|
|
|
|
|
by ferrerabertran
5220 days ago
|
|
Hi haberman, I'm one of the developers of Pangool. Let me try to clarify why we stated that. I understand it may sound aggresive. Pangool is based on an extension of the MapReduce model we suggest and call "Tuple MapReduce". This is explained in detail in this post: http://www.datasalt.com/2012/02/tuple-mapreduce-beyond-the-c... What this means is that in Pangool, if you worked with 2-sized Tuples, you would be able to do exactly the same that you do now with Java MapReduce - That includes custom RawComparators and arbitrary business logic in any place of the MapReduce chain (Mapper, Combiner, Reducer). Using n-sized Tuples together with Pangool's group & sort by, reduce-side join API will only mean less code, easier code at no loss of performance or flexibility. Realize that Pangool is still a MapReduce API so it doesn't add any level of abstraction.

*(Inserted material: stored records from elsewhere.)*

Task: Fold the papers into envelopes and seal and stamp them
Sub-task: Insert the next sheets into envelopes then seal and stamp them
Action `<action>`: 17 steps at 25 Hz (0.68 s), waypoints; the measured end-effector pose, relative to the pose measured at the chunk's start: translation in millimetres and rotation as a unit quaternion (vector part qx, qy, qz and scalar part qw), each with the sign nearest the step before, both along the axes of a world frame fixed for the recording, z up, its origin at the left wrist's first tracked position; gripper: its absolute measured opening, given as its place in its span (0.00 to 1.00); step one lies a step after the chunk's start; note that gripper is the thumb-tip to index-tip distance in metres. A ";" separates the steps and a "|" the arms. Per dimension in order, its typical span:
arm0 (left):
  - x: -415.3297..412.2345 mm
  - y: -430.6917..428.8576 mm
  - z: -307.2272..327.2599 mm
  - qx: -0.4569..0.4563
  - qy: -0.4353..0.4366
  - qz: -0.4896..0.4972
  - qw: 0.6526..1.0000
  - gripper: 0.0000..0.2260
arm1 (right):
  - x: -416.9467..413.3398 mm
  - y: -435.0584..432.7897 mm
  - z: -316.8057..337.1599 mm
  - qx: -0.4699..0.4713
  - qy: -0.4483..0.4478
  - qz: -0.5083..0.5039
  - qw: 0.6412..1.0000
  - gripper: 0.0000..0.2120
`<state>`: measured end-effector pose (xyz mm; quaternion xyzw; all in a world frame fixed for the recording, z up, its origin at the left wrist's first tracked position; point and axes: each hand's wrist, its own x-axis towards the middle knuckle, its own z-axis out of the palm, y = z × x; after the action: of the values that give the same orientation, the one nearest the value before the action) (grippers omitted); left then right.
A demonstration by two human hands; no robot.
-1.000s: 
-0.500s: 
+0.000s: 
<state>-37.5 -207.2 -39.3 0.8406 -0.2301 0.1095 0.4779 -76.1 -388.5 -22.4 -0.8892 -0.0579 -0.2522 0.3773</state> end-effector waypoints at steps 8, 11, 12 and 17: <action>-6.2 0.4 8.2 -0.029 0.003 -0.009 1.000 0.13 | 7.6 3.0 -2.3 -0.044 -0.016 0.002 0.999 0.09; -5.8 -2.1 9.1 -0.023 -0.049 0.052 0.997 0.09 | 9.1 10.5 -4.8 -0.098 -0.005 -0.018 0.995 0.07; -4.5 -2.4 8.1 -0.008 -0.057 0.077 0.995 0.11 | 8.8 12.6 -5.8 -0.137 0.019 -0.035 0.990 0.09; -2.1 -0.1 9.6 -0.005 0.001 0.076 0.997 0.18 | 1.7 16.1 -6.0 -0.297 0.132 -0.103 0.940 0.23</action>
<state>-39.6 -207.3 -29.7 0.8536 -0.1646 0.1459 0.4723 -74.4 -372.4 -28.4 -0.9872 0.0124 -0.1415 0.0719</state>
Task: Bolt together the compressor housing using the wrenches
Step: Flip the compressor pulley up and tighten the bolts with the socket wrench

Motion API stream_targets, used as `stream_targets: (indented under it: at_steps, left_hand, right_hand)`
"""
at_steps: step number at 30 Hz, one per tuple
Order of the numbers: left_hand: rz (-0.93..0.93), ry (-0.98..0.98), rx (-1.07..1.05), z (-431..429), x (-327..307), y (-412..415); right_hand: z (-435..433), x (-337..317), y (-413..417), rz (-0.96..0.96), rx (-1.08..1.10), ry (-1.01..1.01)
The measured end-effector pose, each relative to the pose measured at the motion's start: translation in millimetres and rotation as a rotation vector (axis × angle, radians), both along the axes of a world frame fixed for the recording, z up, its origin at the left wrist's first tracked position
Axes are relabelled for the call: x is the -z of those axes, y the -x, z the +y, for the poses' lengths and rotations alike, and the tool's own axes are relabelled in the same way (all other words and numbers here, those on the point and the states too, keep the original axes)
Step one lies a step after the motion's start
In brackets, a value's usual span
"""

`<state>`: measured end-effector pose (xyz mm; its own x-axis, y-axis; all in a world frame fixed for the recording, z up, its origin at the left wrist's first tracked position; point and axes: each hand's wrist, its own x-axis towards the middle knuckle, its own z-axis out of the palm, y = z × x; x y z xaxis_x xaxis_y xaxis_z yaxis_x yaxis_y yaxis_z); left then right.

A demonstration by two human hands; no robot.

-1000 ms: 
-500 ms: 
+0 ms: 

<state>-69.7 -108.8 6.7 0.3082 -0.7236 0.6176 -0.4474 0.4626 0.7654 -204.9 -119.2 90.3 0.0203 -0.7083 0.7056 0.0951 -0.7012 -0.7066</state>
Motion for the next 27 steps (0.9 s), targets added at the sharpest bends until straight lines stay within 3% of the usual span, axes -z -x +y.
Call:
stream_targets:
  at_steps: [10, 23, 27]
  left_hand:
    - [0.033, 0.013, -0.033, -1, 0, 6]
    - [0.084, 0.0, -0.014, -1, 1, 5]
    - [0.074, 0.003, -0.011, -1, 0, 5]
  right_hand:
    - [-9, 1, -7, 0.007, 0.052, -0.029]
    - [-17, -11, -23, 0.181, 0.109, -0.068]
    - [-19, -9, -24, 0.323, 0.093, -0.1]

We designed Pangool with the aim of offering it as a replacement of the current MapReduce API. Therefore we are not labelling it as a "higher-level API" but as comparable low-level API. On the other hand we are also benchmarking Pangool to show it doesn't impose a performance overhead: http://pangool.net/benchmark.html |
|
Also, since the data model is more complicated and provides more features, it takes more code and a more complex implementation. This could be significant if you were trying to port the model to another language or implementation, or were trying to formally things about the code or mathematical model, etc.
I'm not saying it's not cool; I actually think it's a good and powerful abstraction -- I just object to the characterization of "all features and no tradeoffs".